El reciente informe de la Contraloría, revelando irregularidades por más de 1,5 billones de pesos entre abril 2024 y marzo 2025, desnuda no solo negligencias aisladas, sino un sistema con fallas estructurales profundas. La cifra asusta; lo más grave, sin embargo, es que revela la carencia de mecanismos que permitan prevenir, detectar y corregir oportunamente este tipo de desvíos.
El reporte detalla 792 acciones de fiscalización (auditorías, inspecciones, exámenes de cuenta), que han detectado incumplimientos contables, gestiones contractuales deficientes, incumplimientos de validaciones internas, rendiciones de cuentas incompletas, compras irregulares y “otros resultados transversales”; todos bajo el parámetro de “alta complejidad” o “especial relevancia.”
Pero ahí está la pregunta: ¿por qué, a pesar de estas señales, seguimos acumulando falencias por cientos de miles de millones sin actuar preventivamente?
Muchas de las observaciones de la Contraloría —desde registros contables pendientes hasta justificativos de viajes mal respaldados— podrían haberse evitado con sistemas actualizados y procesos electrónicos robustos. Es preocupante que regiones como Antofagasta, Coquimbo o Tarapacá acumulen decenas de millones en irregularidades sin herramientas que alerten en línea.
Las reacciones políticas en este tema coinciden en el diagnóstico: el problema no es la falta de recursos, sino la incapacidad para administrarlos correctamente.

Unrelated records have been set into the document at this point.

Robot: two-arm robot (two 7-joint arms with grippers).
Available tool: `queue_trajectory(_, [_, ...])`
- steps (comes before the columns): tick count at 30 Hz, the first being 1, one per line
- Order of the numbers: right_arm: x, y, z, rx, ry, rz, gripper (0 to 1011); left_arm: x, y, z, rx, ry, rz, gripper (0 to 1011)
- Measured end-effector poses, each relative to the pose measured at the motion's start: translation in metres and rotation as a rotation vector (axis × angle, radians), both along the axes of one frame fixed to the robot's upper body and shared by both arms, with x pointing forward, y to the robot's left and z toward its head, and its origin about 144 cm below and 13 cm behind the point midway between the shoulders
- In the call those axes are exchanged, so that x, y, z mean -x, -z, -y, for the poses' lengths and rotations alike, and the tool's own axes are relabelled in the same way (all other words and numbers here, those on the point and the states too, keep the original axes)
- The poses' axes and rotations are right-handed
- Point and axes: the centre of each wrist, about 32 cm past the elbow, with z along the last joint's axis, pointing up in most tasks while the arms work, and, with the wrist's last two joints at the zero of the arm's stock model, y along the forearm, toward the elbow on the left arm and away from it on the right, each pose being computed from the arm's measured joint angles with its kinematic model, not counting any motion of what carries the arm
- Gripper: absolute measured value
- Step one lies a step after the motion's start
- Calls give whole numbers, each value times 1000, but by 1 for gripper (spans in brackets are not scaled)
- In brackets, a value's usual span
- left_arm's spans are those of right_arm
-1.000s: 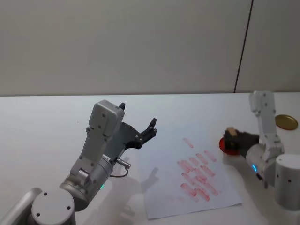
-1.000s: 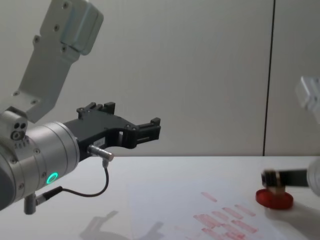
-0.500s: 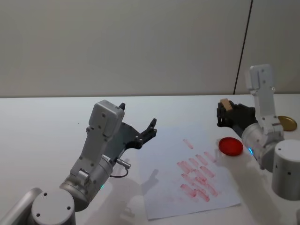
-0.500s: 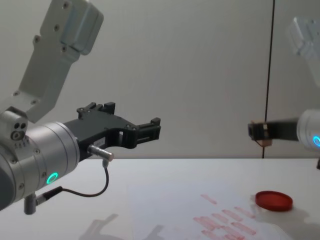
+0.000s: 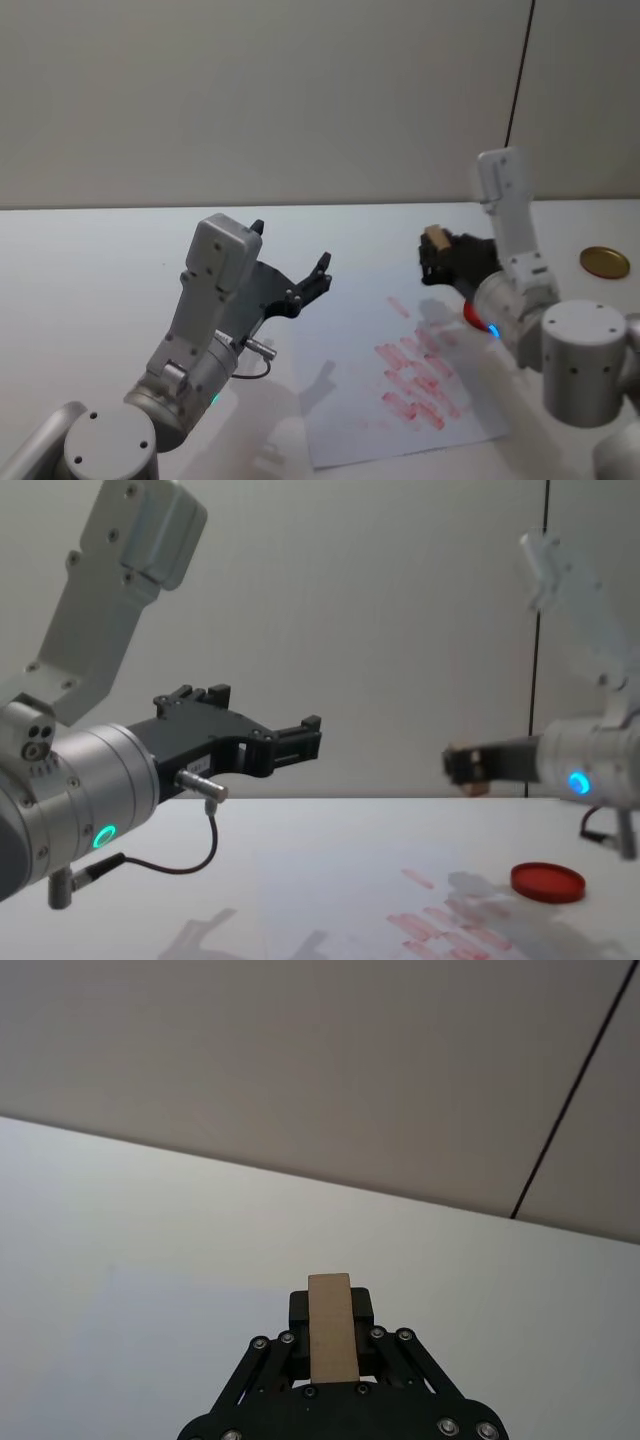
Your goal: Use the one hand to pick up the stamp and affix it onto the A4 paper.
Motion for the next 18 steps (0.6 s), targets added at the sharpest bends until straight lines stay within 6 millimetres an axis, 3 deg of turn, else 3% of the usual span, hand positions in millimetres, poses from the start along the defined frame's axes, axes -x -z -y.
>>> queue_trajectory(18, [-23, 37, -40, 21, -132, -125, 220, 0, 0, 0, 0, 0, 0, 993])
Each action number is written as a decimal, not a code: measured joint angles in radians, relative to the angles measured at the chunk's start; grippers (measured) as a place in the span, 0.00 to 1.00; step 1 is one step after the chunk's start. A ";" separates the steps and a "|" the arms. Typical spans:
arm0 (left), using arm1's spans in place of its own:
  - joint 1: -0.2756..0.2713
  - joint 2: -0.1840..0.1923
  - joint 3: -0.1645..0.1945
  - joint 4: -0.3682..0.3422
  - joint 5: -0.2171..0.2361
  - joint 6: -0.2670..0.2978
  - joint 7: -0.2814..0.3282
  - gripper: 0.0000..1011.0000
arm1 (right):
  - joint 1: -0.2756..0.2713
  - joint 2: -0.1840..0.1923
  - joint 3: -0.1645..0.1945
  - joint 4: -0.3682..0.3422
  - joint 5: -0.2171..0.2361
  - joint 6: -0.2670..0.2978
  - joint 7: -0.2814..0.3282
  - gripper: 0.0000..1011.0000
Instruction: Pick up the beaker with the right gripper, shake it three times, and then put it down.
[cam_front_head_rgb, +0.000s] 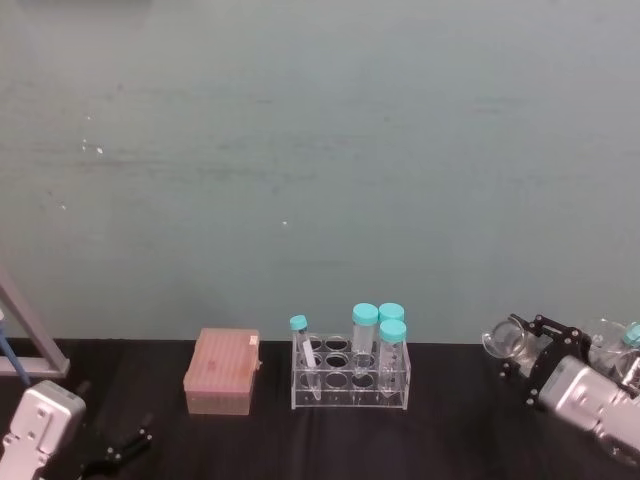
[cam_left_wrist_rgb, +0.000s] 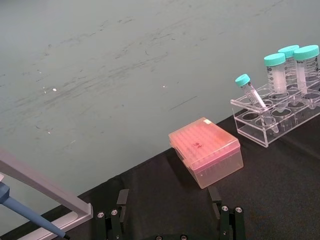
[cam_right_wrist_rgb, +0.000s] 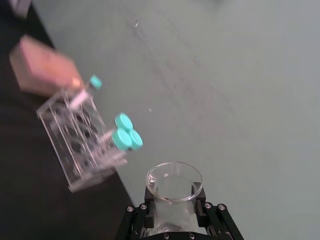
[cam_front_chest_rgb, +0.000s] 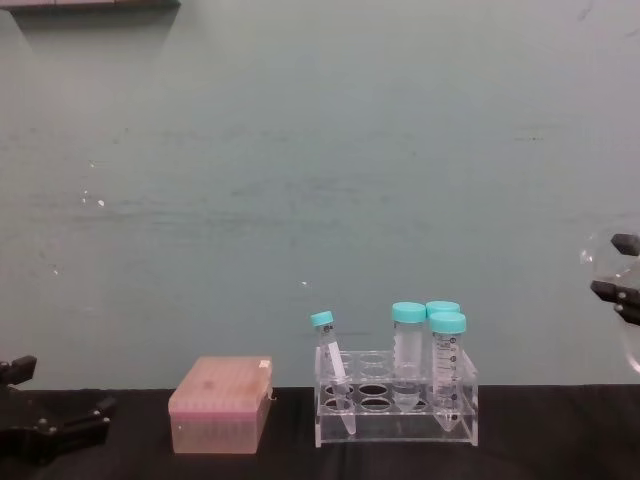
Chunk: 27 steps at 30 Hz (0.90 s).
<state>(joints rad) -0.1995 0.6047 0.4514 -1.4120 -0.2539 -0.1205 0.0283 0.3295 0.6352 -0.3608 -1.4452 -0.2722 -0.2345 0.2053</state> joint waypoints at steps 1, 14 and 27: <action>0.000 0.000 0.000 0.000 0.000 0.000 0.000 0.99 | -0.007 -0.017 0.019 0.000 0.071 0.010 0.035 0.45; 0.000 0.000 0.000 0.000 0.000 0.000 0.000 0.99 | -0.066 -0.177 0.156 -0.005 0.564 0.272 0.237 0.45; 0.000 0.000 0.000 0.000 0.000 0.000 0.000 0.99 | -0.090 -0.189 0.135 -0.026 0.659 0.361 0.229 0.45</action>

Ahora bien: ¿cuántos cientos de miles de millones más tendremos que perder para avanzar en modernización real? Las plataformas de control y fiscalización digital son herramientas probadas que ya existen y funcionan, validando la gestión de gastos y ahorrando millones de dólares anualmente a las empresas que las utilizan. Incorporarlas es un acto urgente, de gestión responsable y voluntad institucional.

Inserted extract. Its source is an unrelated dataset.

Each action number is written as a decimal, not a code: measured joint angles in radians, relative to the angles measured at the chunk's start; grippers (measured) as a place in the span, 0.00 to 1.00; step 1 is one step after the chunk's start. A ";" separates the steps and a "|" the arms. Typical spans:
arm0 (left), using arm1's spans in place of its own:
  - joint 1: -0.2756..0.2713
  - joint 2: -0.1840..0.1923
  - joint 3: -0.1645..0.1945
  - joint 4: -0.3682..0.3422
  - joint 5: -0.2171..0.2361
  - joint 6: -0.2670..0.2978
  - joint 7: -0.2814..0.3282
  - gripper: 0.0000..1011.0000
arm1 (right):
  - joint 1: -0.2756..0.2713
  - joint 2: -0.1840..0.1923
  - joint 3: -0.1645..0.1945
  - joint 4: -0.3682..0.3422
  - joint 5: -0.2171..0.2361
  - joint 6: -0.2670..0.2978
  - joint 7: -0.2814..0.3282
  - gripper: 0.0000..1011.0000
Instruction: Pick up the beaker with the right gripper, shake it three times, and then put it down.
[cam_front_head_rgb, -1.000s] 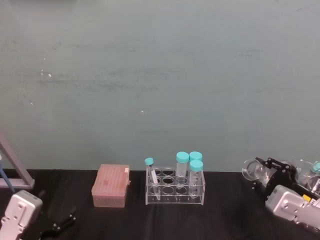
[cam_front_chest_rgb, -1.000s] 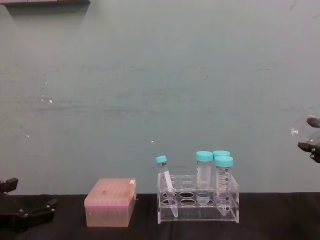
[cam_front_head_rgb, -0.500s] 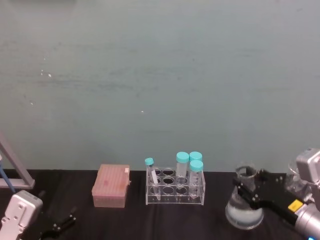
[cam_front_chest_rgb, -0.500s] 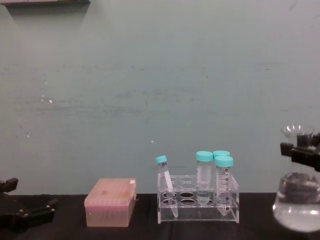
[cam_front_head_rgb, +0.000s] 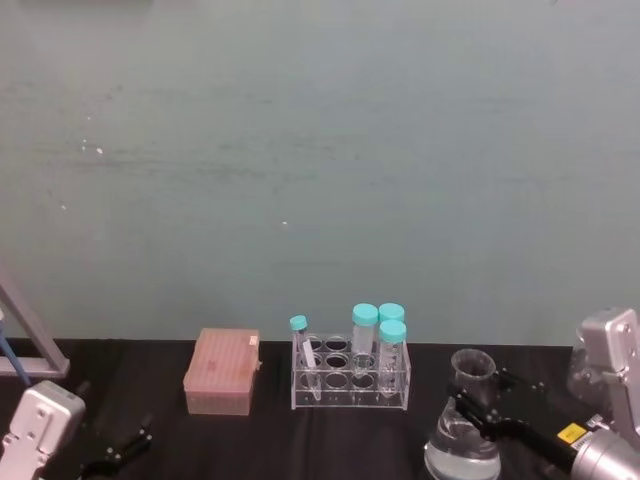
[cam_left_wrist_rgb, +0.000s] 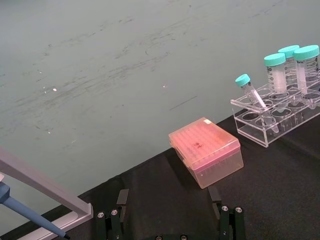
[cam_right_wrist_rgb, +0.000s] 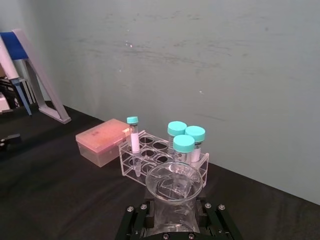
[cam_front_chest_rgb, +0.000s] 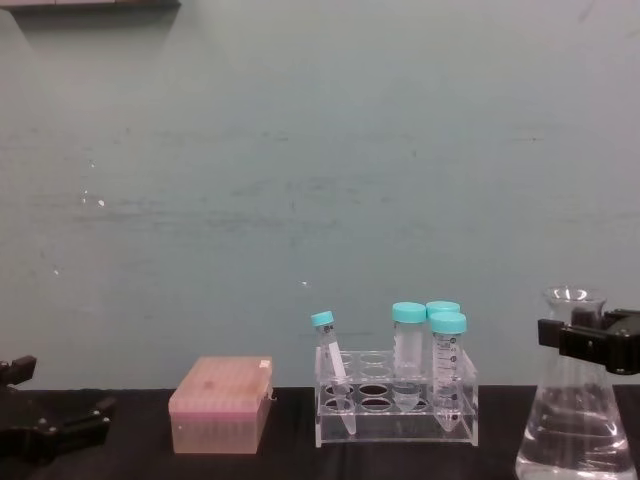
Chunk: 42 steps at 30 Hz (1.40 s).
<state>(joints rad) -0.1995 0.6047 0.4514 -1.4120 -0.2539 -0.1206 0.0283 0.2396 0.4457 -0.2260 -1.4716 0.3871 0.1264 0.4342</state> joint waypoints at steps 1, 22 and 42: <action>0.000 0.000 0.000 0.000 0.000 0.000 0.000 0.99 | 0.000 0.002 -0.002 -0.001 0.001 0.001 -0.001 0.45; 0.000 0.000 0.000 0.000 0.000 0.000 0.000 0.99 | 0.000 0.005 -0.006 -0.002 0.000 -0.001 -0.007 0.45; 0.000 0.000 0.000 0.000 0.000 0.000 0.000 0.99 | -0.013 -0.175 0.234 0.020 0.577 0.411 0.025 0.45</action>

Asimismo, es clave capacitar a los funcionarios respecto de cómo rendir correctamente, qué se considera gasto válido y qué consecuencias hay ante errores o faltas.
De esa manera es posible contar con información confiable y actualizada, además de prevenir y disminuir los errores humanos, pero, sobre todo, frente a auditorías internas o externas, contar con documentación validada reduciendo así el riesgo y la carga administrativa. La validación anticipada es siempre más efectiva que una corrección posterior.